● **Exercise directions**: Where a line holds the word "kindly", copy that line from the data below.
=== Section Start ===
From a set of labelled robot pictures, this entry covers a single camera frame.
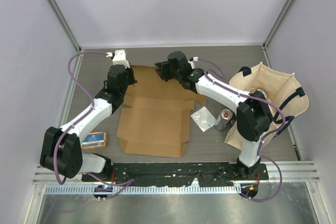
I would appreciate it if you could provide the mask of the brown cardboard box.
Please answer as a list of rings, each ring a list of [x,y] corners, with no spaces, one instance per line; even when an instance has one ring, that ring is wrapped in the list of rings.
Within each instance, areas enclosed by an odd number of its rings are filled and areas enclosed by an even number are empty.
[[[180,158],[190,134],[190,112],[203,95],[185,90],[176,80],[163,81],[155,67],[134,66],[137,83],[128,86],[117,137],[127,154]]]

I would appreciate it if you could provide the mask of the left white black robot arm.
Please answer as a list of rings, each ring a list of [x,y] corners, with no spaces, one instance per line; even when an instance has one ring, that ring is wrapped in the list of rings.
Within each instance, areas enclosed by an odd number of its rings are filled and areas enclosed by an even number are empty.
[[[93,173],[105,182],[112,174],[111,161],[98,154],[85,154],[81,144],[91,131],[111,116],[124,102],[128,86],[136,83],[131,67],[111,66],[91,104],[72,121],[60,128],[51,126],[44,135],[40,166],[53,171],[56,178],[74,178],[79,173]]]

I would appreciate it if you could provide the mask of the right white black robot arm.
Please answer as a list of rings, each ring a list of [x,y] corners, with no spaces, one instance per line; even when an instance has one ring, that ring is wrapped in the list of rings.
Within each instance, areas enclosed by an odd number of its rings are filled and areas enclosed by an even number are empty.
[[[234,112],[236,128],[242,137],[237,173],[242,179],[254,176],[261,160],[261,138],[272,122],[265,96],[260,91],[249,93],[221,82],[208,70],[195,68],[181,51],[169,54],[166,61],[154,65],[162,80],[175,79],[184,89],[209,97]]]

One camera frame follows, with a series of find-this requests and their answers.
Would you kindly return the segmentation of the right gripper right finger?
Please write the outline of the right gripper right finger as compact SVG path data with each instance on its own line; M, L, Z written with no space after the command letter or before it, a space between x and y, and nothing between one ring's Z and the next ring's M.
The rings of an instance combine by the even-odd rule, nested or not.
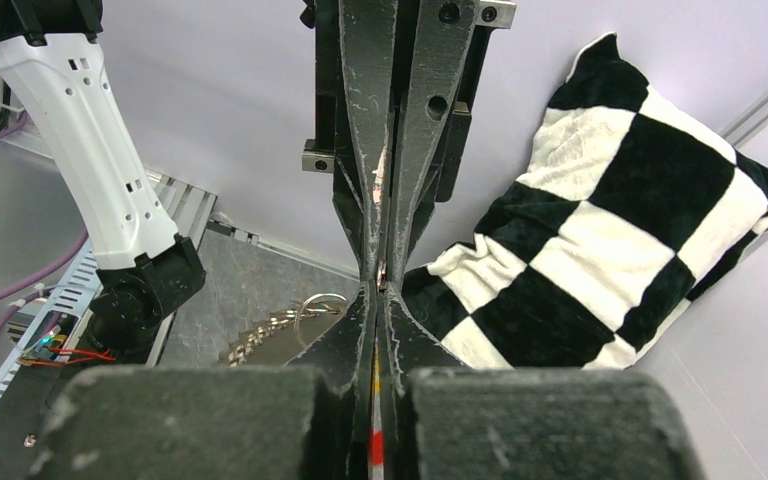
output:
M378 295L387 479L701 479L665 388L627 371L462 366Z

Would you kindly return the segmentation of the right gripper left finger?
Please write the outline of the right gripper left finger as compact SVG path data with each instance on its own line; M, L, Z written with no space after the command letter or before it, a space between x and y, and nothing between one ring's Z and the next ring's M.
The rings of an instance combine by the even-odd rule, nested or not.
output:
M43 422L31 479L365 479L374 293L284 366L93 367Z

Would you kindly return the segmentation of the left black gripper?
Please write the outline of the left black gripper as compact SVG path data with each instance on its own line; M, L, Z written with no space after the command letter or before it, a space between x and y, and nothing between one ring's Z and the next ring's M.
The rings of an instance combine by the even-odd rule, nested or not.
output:
M384 278L392 87L400 123L387 280L399 287L425 178L435 201L450 200L490 36L511 28L516 10L514 1L306 2L300 20L315 32L316 100L302 168L331 173L338 156L333 202L360 280ZM338 141L341 87L347 127Z

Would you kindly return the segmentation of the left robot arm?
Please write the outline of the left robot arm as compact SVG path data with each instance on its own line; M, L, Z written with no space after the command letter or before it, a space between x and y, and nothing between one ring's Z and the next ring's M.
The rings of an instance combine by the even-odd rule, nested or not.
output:
M491 33L512 1L308 1L316 36L315 136L367 291L402 273L463 151ZM0 1L0 78L35 122L78 206L102 284L88 335L143 352L206 273L148 185L112 92L99 1Z

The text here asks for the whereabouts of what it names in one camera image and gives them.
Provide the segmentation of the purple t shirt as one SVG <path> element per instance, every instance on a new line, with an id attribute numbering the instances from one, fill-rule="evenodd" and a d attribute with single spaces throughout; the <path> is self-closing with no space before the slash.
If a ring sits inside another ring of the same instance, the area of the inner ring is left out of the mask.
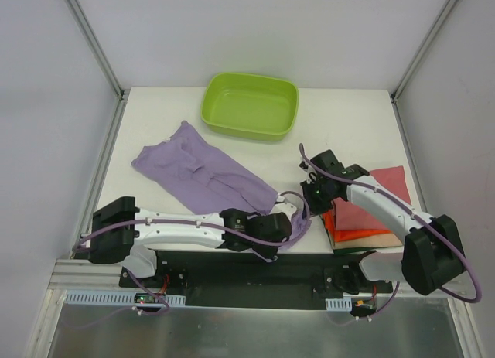
<path id="1" fill-rule="evenodd" d="M 131 166 L 194 214 L 235 208 L 273 213 L 280 193 L 220 149 L 208 144 L 187 121 L 157 145 L 145 146 Z M 291 220 L 294 244 L 311 222 L 298 210 Z"/>

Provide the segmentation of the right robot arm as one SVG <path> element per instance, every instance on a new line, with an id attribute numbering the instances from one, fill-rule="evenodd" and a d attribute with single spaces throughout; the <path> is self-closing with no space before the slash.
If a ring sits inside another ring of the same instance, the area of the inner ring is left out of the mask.
<path id="1" fill-rule="evenodd" d="M 375 281 L 407 283 L 420 295 L 430 295 L 467 270 L 455 221 L 416 210 L 381 185 L 366 169 L 348 167 L 330 150 L 312 159 L 302 157 L 307 178 L 303 196 L 313 215 L 333 210 L 337 199 L 356 206 L 385 226 L 400 241 L 400 253 L 372 251 L 348 272 L 350 287 L 365 292 Z"/>

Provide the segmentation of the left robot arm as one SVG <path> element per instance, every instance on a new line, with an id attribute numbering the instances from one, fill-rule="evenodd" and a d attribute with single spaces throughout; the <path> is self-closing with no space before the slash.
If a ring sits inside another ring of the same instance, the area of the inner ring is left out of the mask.
<path id="1" fill-rule="evenodd" d="M 133 196 L 123 196 L 94 212 L 91 233 L 73 247 L 87 252 L 93 264 L 119 264 L 145 287 L 154 288 L 163 279 L 163 269 L 153 246 L 192 244 L 234 252 L 252 251 L 268 261 L 292 235 L 296 208 L 279 197 L 267 215 L 235 208 L 219 213 L 173 215 L 135 205 Z"/>

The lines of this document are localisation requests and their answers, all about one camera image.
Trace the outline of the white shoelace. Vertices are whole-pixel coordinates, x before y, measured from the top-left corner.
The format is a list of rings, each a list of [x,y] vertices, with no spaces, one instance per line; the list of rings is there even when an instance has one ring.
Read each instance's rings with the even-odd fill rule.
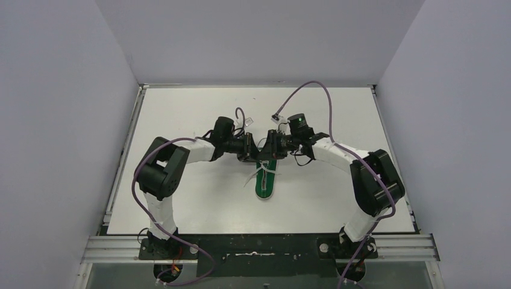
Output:
[[[256,163],[256,170],[250,174],[244,183],[244,187],[252,180],[256,179],[256,190],[260,191],[272,191],[274,187],[275,177],[280,175],[277,172],[278,161],[261,161]]]

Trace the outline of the green canvas sneaker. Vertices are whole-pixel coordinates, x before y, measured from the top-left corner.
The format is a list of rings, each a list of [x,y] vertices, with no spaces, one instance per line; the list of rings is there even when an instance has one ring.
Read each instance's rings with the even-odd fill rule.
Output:
[[[261,161],[256,164],[255,193],[259,199],[267,200],[273,195],[277,166],[277,160]]]

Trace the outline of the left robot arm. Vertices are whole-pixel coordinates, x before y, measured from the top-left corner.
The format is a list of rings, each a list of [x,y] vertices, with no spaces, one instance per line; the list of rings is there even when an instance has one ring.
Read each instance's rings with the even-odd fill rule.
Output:
[[[187,164],[215,161],[223,154],[235,154],[241,162],[256,162],[259,153],[252,135],[237,135],[234,120],[224,116],[217,118],[212,132],[205,137],[174,141],[155,138],[134,176],[147,203],[145,210],[152,221],[148,240],[155,251],[163,258],[172,258],[178,252],[172,196]]]

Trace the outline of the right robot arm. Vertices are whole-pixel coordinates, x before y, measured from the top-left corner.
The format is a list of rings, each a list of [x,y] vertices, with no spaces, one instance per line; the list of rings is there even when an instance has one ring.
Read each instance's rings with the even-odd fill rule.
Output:
[[[356,208],[339,232],[339,249],[356,256],[378,222],[395,215],[405,189],[389,154],[382,149],[364,151],[336,143],[332,136],[307,124],[303,113],[284,118],[272,116],[277,129],[270,130],[258,155],[260,161],[282,160],[288,155],[306,156],[330,164],[351,177]]]

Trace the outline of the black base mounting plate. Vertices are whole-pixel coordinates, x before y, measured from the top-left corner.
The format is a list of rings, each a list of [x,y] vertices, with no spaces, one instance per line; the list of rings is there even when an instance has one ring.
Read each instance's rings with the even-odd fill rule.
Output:
[[[316,275],[361,280],[365,261],[378,258],[373,238],[340,243],[338,233],[183,234],[175,246],[140,242],[138,258],[153,261],[154,275],[174,282],[185,264],[196,265],[197,277],[291,277]]]

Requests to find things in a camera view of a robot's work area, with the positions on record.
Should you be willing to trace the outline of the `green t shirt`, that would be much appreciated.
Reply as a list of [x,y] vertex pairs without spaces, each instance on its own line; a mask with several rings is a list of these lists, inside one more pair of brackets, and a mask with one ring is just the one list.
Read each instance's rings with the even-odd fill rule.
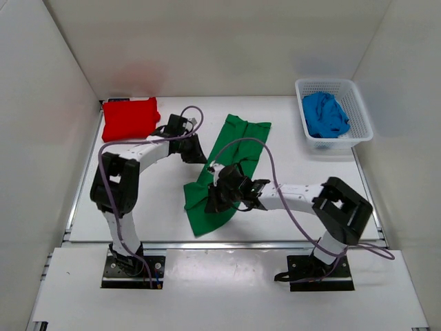
[[[245,175],[252,177],[263,151],[261,144],[242,140],[234,143],[224,152],[222,149],[228,143],[245,137],[266,142],[270,130],[270,122],[254,123],[229,114],[220,130],[208,161],[216,161],[224,166],[240,163]],[[185,195],[184,209],[195,237],[203,236],[225,225],[234,216],[236,208],[239,206],[238,203],[235,203],[233,208],[218,214],[205,212],[209,196],[208,185],[213,181],[213,175],[207,171],[207,168],[208,166],[205,165],[195,182],[187,183],[183,186]]]

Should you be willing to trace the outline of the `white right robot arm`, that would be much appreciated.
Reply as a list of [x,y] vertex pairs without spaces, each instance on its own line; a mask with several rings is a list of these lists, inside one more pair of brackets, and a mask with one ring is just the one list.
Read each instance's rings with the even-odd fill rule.
[[338,177],[329,177],[323,184],[279,184],[269,179],[252,180],[241,174],[218,175],[208,185],[204,212],[220,214],[228,210],[286,210],[316,216],[325,227],[309,258],[309,269],[317,276],[325,276],[334,261],[346,248],[357,245],[373,206]]

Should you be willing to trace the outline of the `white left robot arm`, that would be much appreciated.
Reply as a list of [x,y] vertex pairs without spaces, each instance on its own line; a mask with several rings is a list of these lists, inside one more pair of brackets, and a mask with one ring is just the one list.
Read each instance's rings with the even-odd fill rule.
[[139,196],[140,175],[172,154],[179,154],[185,163],[207,162],[195,133],[174,138],[116,141],[104,144],[99,150],[90,199],[105,217],[112,238],[110,249],[121,257],[120,266],[128,274],[137,274],[144,266],[142,244],[132,215]]

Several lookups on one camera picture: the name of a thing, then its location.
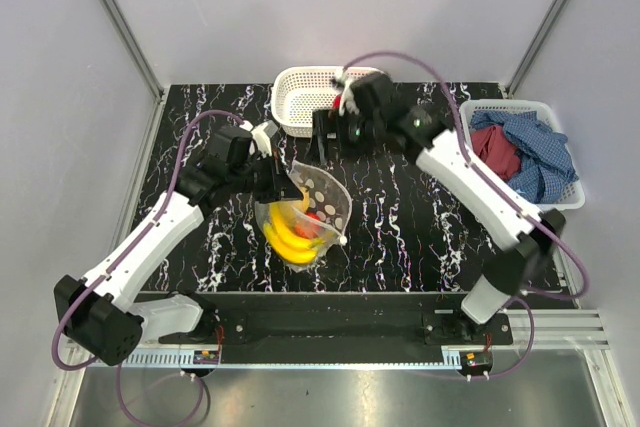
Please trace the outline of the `polka dot zip top bag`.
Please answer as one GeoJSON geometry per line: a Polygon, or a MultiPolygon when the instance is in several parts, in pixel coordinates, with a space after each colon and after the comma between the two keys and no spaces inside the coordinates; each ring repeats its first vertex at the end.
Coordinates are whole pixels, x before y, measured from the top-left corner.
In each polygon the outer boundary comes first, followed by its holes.
{"type": "Polygon", "coordinates": [[[295,201],[254,204],[267,243],[294,272],[315,267],[327,252],[347,244],[352,214],[347,189],[327,171],[294,160],[289,177],[303,194],[295,201]]]}

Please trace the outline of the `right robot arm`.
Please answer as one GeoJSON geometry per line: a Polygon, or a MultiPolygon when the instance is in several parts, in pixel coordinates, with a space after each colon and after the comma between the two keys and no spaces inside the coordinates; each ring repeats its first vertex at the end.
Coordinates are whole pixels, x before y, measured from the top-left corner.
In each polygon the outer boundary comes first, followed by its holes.
{"type": "Polygon", "coordinates": [[[353,77],[339,68],[331,84],[338,105],[317,109],[312,117],[311,151],[319,160],[328,156],[330,138],[343,155],[387,144],[446,187],[498,245],[453,321],[460,340],[480,341],[489,320],[560,247],[564,216],[542,211],[500,180],[465,144],[459,116],[404,100],[386,73],[373,69],[353,77]]]}

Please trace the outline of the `red fake tomato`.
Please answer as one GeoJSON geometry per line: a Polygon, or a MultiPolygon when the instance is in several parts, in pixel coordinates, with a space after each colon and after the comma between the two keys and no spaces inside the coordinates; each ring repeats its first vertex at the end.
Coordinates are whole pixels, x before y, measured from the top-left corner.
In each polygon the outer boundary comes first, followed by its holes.
{"type": "Polygon", "coordinates": [[[346,101],[341,94],[337,95],[333,101],[332,108],[339,115],[342,116],[345,112],[346,101]]]}

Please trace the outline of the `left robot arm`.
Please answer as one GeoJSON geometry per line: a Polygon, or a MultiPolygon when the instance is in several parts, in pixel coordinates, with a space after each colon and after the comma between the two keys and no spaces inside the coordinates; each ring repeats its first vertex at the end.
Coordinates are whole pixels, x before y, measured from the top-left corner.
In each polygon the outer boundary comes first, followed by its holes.
{"type": "Polygon", "coordinates": [[[147,217],[98,266],[81,279],[69,275],[54,287],[66,336],[108,366],[126,360],[141,344],[183,334],[196,343],[219,331],[215,305],[194,292],[140,302],[142,287],[162,260],[231,196],[250,193],[262,204],[301,195],[272,152],[278,128],[224,126],[207,149],[186,165],[147,217]]]}

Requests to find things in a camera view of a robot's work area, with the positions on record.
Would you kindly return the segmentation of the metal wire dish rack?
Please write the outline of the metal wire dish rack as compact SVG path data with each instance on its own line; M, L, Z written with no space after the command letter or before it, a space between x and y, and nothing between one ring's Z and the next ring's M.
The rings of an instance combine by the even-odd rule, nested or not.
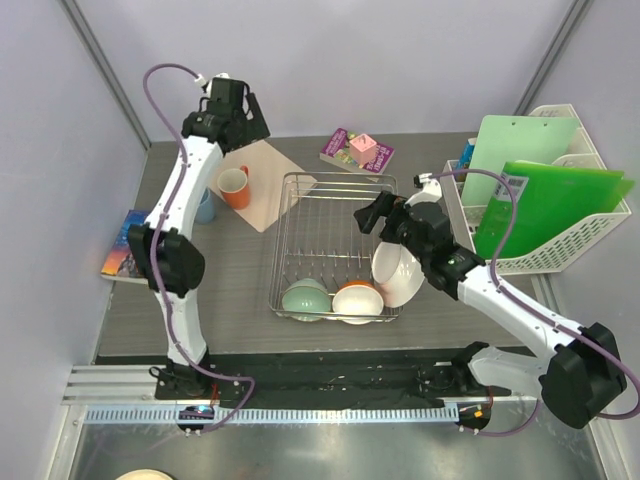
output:
M372 203L379 193L398 192L391 175L348 172L292 172L284 175L277 221L269 306L280 317L302 322L343 321L351 324L391 322L401 308L384 307L378 315L317 312L285 306L288 288L302 280L319 283L329 297L348 282L372 282L371 264L380 243L380 226L371 234L359 231L354 212Z

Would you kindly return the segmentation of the orange ceramic mug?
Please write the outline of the orange ceramic mug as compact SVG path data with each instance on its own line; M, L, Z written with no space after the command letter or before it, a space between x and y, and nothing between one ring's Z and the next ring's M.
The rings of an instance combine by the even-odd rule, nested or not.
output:
M248 167L224 170L217 179L217 188L227 205L235 210L245 209L251 197Z

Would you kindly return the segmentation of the blue plastic cup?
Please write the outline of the blue plastic cup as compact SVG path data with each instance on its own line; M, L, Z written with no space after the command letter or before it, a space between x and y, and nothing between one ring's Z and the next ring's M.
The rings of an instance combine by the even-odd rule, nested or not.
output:
M196 210L194 221L197 224L208 224L212 222L216 217L215 205L213 200L213 194L211 190L206 187L204 193L200 199L199 205Z

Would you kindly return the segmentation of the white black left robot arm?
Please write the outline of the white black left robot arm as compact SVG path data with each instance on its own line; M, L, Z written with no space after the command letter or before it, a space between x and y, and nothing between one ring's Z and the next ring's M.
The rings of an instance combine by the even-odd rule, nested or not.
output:
M149 371L160 400L200 399L211 392L215 379L197 305L205 259L191 241L192 230L201 199L226 154L270 134L246 82L226 74L197 82L205 95L177 136L179 154L169 180L144 222L128 231L131 253L156 295L167 331L166 364Z

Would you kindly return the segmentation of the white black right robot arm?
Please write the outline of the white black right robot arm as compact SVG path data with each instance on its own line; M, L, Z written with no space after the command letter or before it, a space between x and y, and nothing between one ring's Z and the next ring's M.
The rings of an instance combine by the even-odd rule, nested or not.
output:
M463 363L451 371L460 393L472 395L484 386L522 393L541 400L565 425L581 429L604 417L605 408L626 390L632 375L608 328L566 319L492 274L482 258L456 242L437 203L384 191L354 218L363 234L382 220L380 239L405 248L432 287L490 317L530 350L519 355L482 342L470 345Z

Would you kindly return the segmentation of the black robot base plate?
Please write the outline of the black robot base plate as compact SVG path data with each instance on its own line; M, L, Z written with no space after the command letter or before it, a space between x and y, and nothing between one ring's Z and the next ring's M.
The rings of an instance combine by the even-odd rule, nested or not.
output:
M461 349L215 355L219 379L183 366L152 367L158 400L219 401L225 408L373 410L440 407L453 397L505 396L454 364Z
=== Section End ===
● **Answer for this exercise**:
Would you kindly return the segmentation of the right gripper right finger?
Would you kindly return the segmentation of the right gripper left finger?
Would you kindly return the segmentation of the left black gripper?
Would you kindly return the segmentation of the left robot arm?
Would you kindly return the segmentation of the metal wire dish rack?
Would you kindly return the segmentation of the orange ceramic mug?
Would you kindly return the segmentation of the blue plastic cup?
Would you kindly return the segmentation of the white black left robot arm?
Would you kindly return the segmentation of the white black right robot arm?
Would you kindly return the segmentation of the black robot base plate?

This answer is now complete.